[Exercise goal] Repeat exactly the lines below from the line that contains "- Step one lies" to the last line, inclusive, without the pictures.

[Material provided]
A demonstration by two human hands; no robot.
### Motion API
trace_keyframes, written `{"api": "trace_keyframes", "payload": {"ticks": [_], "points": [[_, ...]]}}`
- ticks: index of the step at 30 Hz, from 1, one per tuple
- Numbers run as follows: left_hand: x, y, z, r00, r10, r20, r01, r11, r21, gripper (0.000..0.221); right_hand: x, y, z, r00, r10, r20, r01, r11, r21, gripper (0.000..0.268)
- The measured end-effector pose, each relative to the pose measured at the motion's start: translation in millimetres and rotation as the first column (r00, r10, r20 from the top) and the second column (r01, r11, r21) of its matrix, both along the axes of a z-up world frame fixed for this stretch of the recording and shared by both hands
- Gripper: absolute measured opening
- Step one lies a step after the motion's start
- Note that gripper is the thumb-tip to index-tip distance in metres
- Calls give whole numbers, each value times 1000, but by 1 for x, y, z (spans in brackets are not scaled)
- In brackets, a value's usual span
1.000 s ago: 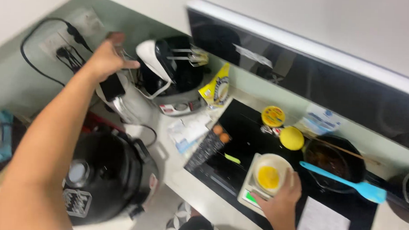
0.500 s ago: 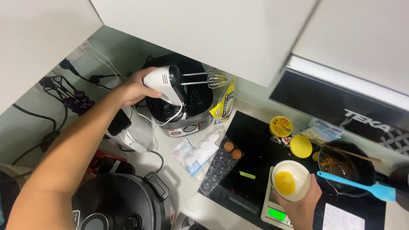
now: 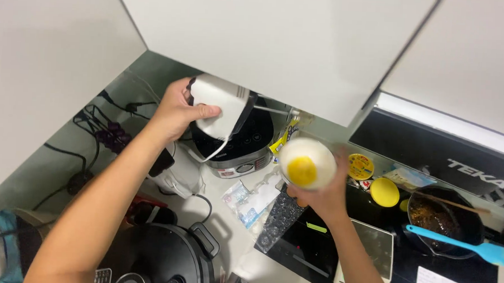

[Result of the exercise]
- Step one lies a step after the motion's start
- Note that gripper is the thumb-tip to index-tip distance in metres
- Calls give whole numbers, each value times 1000, but by 1 for x, y, z (spans in brackets are not scaled)
- In brackets, a value's usual span
1.000 s ago: 
0.500 s ago: 
now: 

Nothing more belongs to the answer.